* _Your instructions_: Repeat every line of the data exactly; the pictures stay out.

* _Material provided_:
▼▼▼

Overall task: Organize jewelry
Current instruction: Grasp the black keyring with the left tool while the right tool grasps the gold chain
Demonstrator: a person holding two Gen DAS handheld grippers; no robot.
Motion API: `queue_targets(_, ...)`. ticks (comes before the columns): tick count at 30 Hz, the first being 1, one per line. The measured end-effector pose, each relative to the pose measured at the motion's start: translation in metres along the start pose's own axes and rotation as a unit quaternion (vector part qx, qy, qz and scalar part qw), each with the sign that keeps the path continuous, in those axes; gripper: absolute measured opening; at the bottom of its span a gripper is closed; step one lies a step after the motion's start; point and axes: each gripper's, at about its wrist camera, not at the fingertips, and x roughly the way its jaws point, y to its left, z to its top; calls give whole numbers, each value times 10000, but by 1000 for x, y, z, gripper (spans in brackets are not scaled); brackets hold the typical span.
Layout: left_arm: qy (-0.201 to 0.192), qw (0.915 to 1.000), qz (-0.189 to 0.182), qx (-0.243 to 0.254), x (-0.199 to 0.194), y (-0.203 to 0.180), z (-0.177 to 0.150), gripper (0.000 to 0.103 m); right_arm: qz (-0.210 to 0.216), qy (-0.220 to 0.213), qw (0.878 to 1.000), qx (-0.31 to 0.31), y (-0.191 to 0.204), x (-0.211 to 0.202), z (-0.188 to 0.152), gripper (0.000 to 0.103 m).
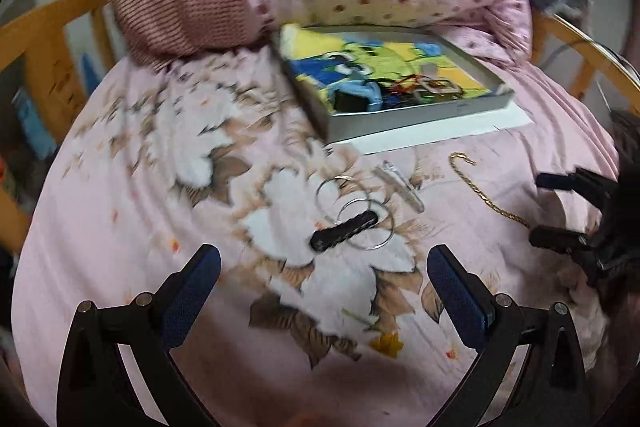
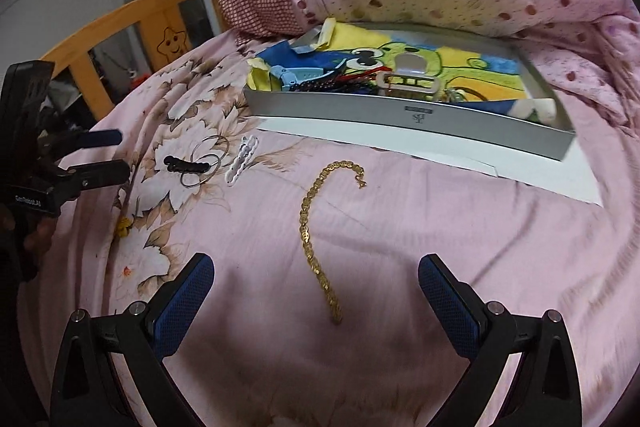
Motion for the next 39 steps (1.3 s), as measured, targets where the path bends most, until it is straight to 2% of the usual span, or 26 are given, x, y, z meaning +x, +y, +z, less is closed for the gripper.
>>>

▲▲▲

* _Output of the exercise_:
Overall task: Organize jewelry
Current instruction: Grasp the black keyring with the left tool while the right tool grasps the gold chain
Demonstrator: a person holding two Gen DAS handheld grippers; no robot.
Motion API: `queue_targets(_, ...)`. ticks (comes before the columns): tick count at 30 Hz, the first being 1, one per line. The measured end-effector pose, each relative to the pose measured at the motion's start: translation in metres along the start pose's own axes and rotation as a unit quaternion (vector part qx, qy, qz and scalar part qw), each with the sign that keeps the path continuous, in those axes; gripper: absolute measured opening; at the bottom of its span a gripper is closed; step one lies a step after the motion's start; point and axes: each gripper's, at about its wrist camera, not at the fingertips, and x roughly the way its jaws point, y to its left, z to its top; calls give whole numbers, each value times 10000, but by 1000 for x, y, z, gripper (spans in brackets are not scaled); brackets hold the typical span.
Layout: left_arm: qy (-0.201 to 0.192), qw (0.915 to 1.000), qz (-0.189 to 0.182), qx (-0.243 to 0.254), x (-0.199 to 0.194), y (-0.203 to 0.180), z (-0.177 to 0.150), gripper (0.000 to 0.103 m); right_arm: qz (-0.210 to 0.216), qy (-0.220 to 0.213), qw (0.878 to 1.000), qx (-0.31 to 0.31), y (-0.191 to 0.204), x (-0.211 to 0.202), z (-0.188 to 0.152), gripper (0.000 to 0.103 m).
Motion for the next 39 steps (1.3 s), as measured, targets where the path bends most, until it is straight to 2% of the usual span, or 26 are given, x, y, z meaning +x, +y, +z, less is closed for the gripper.
>>>

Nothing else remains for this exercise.